Für die Einholung eines weiteren Gutachtens bestand und besteht - auch nach Auffassung des Senats - derzeit keine Veranlassung.

Dass das Familiengericht unter Berücksichtigung des Ergebnisses der von ihm umfangreich angestellten Ermittlungen zu dem Ergebnis gelangt ist, dass das Kind in seinem körperlichen, geistigen oder seelischen Wohl nachhaltig gefährdet ist und dieser Gefahr - angesichts der massiven Weigerung der Kindesmutter, die ihr vielfach angebotene Hilfe anzunehmen - auch nicht auf andere Weise begegnet werden kann, rechtfertigt vorliegend die Trennung des Kindes von seiner Mutter. Unter Würdigung des gesamten Verfahrens gelangt auch der Senat zu dem Ergebnis, dass weniger einschneidende Maßnahmen als die vollständige Entziehung der elterlichen Sorge (§ 1666 a Abs. 1 BGB) vorliegend nicht geeignet erscheinen, um eine Gefährdung des Kindeswohls abzuwenden.

Das Familiengericht hat - gestützt auf die auch diesbezüglich abgegebenen Empfehlungen der Sachverständigen - von einer Rückführung des Kindes in den mütterlichen Haushalt abgesehen. Als maßgeblich hierfür hat das Familiengericht mit zutreffender und vom Senat geteilter Begründung neben der positiven Entwicklung des Kindes bei seinen Pflegeeltern und den mit einer Herausnahme des Kindes aus dem Haushalt der Pflegeeltern verbundenen Schädigungen insbesondere angesehen, dass die Kindesmutter zu keinerlei Mitarbeit bereit ist und die angebotenen konstruktiven Hilfen von außen ablehnt.

Nach alledem kommt auch unter dem Gesichtspunkt der Verhältnismäßigkeit und des Grundsatzes des geringstmöglichen Eingriffs in das Elternrecht (Art. 6 GG) keine andere Maßnahme in Betracht, als der Kindesmutter die elterliche Sorge zu entziehen und die Vormundschaft anzuordnen.

Soweit das Familiengericht das Kreisjugendamt als Vormund ausgewählt hat (§§ 1697, 1773 BGB), begegnet dies keinen Bedenken und wird mit der Beschwerde auch nicht angegriffen.

Die Beschwerde der Kindesmutter ist daher zurückzuweisen.

Der Ausspruch über die außergerichtlichen Kosten folgt aus § 13 a Abs. 1 S. 2 FGG.

Die Wertfestsetzung beruht auf § 30 Abs. 2 KostO.

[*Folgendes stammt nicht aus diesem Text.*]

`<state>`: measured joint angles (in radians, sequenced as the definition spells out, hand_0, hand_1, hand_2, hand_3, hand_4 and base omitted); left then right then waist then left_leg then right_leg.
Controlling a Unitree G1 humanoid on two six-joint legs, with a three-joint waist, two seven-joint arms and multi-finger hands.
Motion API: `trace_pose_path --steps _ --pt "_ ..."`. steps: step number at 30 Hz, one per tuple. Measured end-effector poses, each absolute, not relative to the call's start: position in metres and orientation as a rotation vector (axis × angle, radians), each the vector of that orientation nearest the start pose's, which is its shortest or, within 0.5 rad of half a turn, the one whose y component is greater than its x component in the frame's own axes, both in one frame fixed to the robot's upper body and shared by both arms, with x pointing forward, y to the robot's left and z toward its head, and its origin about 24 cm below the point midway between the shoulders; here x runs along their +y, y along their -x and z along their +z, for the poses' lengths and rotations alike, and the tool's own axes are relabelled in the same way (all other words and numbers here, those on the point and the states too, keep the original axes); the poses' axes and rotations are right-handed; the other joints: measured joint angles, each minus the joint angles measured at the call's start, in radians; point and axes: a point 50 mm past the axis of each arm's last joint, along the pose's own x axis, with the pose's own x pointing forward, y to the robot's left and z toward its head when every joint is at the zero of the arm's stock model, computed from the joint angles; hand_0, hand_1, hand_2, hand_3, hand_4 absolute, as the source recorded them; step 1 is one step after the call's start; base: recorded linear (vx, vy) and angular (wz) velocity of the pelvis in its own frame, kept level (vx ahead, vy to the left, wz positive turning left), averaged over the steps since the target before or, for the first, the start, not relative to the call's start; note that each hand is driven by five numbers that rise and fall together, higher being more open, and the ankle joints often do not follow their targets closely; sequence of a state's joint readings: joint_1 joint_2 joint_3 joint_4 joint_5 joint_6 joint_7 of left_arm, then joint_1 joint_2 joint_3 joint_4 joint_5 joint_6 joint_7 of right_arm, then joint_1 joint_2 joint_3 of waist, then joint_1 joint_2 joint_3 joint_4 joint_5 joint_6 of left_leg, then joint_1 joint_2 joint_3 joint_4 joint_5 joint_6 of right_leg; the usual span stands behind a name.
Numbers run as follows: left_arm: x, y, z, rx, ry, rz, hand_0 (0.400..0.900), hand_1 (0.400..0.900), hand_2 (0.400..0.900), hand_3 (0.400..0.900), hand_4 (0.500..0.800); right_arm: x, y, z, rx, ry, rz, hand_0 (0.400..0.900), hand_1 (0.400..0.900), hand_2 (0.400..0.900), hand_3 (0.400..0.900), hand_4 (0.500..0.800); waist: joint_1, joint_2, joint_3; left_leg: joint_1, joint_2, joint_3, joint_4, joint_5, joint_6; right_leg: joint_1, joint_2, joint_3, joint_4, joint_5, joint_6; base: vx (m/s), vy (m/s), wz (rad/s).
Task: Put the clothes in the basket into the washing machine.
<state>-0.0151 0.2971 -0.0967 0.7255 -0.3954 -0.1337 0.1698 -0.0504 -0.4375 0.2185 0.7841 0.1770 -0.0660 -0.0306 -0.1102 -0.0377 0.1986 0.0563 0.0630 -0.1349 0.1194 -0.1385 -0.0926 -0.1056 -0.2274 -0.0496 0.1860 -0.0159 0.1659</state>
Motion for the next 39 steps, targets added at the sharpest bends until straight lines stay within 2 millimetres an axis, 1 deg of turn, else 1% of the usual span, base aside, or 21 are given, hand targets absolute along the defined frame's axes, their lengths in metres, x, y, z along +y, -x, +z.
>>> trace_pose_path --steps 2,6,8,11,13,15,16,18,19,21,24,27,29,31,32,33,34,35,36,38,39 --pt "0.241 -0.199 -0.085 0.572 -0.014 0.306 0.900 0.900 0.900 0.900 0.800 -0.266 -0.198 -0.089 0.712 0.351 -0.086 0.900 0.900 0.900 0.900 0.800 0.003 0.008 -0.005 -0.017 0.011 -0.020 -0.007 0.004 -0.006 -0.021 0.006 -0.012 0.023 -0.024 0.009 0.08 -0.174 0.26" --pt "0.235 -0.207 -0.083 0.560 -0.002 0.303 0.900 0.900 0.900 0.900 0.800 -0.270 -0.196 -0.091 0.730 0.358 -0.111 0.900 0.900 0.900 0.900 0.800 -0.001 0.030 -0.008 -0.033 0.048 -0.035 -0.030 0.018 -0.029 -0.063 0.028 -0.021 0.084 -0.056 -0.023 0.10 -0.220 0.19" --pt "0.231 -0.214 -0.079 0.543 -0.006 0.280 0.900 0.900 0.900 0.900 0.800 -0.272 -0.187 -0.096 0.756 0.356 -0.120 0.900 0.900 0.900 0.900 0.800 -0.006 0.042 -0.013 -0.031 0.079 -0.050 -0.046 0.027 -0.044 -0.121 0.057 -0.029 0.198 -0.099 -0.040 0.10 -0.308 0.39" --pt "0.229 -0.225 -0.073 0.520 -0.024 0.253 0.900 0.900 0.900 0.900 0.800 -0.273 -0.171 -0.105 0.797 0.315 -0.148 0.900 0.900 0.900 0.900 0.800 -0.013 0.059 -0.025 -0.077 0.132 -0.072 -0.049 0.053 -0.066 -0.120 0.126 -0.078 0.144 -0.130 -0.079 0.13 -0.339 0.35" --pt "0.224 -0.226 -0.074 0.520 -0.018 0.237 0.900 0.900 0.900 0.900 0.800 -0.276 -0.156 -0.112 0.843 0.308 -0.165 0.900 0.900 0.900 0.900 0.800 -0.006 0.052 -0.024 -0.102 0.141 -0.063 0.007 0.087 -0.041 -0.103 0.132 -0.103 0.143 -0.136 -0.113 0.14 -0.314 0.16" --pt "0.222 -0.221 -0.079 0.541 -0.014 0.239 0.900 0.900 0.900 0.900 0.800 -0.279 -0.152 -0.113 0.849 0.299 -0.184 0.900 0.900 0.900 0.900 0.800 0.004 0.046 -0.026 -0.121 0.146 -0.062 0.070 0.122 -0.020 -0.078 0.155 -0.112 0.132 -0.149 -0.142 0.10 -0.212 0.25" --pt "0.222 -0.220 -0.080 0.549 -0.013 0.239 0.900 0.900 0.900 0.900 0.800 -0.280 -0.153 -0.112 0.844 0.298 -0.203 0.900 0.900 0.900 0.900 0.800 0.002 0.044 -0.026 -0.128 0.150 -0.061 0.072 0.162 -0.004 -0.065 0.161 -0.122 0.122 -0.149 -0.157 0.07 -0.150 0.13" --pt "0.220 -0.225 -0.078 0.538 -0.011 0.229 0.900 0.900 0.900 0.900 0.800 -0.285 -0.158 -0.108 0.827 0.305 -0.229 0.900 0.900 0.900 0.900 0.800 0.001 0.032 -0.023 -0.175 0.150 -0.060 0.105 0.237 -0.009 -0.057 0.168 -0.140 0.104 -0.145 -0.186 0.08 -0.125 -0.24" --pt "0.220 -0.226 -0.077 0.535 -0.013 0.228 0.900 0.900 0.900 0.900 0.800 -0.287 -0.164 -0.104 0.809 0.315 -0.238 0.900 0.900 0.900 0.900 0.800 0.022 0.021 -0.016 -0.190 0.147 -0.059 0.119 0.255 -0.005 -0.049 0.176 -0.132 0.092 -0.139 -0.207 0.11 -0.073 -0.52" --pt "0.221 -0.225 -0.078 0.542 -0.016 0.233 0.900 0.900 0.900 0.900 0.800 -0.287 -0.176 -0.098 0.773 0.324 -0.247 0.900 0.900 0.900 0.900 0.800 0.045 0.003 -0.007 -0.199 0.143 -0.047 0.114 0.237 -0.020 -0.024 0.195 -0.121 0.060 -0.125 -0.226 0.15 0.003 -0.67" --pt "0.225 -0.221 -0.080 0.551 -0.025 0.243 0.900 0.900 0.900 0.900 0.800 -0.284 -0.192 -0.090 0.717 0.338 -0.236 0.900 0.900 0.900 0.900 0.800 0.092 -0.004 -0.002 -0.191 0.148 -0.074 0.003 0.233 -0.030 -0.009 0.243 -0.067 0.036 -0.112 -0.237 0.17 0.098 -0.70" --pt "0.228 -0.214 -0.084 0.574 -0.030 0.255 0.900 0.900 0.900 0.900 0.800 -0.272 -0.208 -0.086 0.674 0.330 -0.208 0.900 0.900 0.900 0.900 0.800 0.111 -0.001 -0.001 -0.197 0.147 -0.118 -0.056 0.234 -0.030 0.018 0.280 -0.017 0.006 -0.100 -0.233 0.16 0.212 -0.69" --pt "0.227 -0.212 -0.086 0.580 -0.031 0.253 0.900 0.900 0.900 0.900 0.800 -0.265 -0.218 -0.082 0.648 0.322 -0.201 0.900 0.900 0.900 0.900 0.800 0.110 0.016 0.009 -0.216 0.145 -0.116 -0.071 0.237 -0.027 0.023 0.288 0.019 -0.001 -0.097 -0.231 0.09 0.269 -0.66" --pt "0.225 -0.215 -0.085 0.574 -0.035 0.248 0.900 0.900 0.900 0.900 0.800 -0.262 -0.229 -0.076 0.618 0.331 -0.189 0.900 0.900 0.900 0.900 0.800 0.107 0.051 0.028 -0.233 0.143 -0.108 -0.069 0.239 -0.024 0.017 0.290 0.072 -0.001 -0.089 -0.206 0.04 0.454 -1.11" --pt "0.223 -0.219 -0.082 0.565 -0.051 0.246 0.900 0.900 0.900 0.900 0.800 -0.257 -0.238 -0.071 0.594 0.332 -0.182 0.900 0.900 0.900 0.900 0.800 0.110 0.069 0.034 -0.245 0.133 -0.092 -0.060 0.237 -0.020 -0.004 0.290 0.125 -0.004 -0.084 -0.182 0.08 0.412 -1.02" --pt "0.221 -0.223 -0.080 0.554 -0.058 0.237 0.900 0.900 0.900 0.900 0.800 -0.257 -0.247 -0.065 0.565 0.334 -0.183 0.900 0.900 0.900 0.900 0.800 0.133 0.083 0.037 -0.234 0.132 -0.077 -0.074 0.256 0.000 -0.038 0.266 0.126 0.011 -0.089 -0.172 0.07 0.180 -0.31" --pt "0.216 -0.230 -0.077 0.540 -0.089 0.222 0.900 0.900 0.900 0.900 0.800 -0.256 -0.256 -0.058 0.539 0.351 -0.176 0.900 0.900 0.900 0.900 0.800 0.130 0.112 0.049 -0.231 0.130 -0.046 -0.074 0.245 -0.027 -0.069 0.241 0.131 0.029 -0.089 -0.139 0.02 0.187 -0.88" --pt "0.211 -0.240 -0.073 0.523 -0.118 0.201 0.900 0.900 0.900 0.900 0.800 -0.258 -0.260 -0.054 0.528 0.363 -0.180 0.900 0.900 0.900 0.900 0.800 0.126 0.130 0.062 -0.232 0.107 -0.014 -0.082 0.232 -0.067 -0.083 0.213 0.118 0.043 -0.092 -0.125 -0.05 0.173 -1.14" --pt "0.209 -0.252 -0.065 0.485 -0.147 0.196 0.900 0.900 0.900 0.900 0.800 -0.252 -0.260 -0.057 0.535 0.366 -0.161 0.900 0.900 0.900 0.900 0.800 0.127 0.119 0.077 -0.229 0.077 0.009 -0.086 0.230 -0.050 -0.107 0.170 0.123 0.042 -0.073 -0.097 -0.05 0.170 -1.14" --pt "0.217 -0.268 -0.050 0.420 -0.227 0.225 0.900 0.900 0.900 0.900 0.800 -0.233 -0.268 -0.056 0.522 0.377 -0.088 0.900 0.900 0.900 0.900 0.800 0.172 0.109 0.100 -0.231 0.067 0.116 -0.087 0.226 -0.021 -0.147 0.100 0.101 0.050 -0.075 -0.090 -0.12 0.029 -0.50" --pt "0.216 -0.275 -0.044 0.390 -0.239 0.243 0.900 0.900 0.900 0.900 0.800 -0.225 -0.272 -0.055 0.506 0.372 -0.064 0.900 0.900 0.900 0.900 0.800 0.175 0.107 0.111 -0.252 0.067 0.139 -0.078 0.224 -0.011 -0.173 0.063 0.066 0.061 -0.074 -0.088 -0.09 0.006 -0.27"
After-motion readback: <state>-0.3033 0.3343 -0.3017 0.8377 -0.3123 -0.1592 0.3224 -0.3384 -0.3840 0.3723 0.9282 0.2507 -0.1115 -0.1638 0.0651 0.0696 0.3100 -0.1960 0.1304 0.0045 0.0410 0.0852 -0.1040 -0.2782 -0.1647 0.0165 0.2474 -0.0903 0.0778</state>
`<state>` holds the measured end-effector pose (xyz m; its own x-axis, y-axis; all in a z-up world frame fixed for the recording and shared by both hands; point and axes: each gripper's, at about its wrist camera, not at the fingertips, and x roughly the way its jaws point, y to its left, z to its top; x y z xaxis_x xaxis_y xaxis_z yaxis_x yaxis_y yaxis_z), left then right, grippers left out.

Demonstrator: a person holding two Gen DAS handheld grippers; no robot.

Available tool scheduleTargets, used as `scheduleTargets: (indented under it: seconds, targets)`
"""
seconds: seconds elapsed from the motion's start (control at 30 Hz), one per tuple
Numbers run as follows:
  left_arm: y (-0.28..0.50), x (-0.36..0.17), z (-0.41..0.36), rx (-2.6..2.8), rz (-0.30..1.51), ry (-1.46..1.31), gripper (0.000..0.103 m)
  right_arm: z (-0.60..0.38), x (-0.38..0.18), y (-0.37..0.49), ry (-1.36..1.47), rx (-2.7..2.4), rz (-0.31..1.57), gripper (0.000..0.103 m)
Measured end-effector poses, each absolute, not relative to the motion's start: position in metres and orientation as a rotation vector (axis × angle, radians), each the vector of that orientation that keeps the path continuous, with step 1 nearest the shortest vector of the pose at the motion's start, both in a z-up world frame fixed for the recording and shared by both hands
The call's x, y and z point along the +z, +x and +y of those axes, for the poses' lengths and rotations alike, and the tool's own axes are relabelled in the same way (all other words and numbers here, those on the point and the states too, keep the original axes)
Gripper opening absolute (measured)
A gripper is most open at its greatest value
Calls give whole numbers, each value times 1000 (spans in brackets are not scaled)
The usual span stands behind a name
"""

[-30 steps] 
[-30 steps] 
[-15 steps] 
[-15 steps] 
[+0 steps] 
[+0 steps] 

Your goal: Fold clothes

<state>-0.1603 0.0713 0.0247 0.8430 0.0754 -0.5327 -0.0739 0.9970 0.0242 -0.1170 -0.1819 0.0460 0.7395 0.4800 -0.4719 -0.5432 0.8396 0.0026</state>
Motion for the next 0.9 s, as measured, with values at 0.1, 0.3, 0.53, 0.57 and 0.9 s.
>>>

Mangels Erfolgsaussicht ihres Rechtsmittels ist der Kindesmutter die nachgesuchte Prozesskostenhilfe für das Beschwerdeverfahren zu verweigern (§§ 14 FGG, 114 ZPO).

Die Rechtsbeschwerde wird nicht zugelassen, weil die Rechtssache keine grundsätzliche Bedeutung hat und die Fortbildung des Rechts oder die Sicherung einer einheitlichen Rechtsprechung eine Entscheidung des Rechtsbeschwerdegerichts nicht erfordern (§§ 621 e Abs. 2, 543 Abs. 2 ZPO).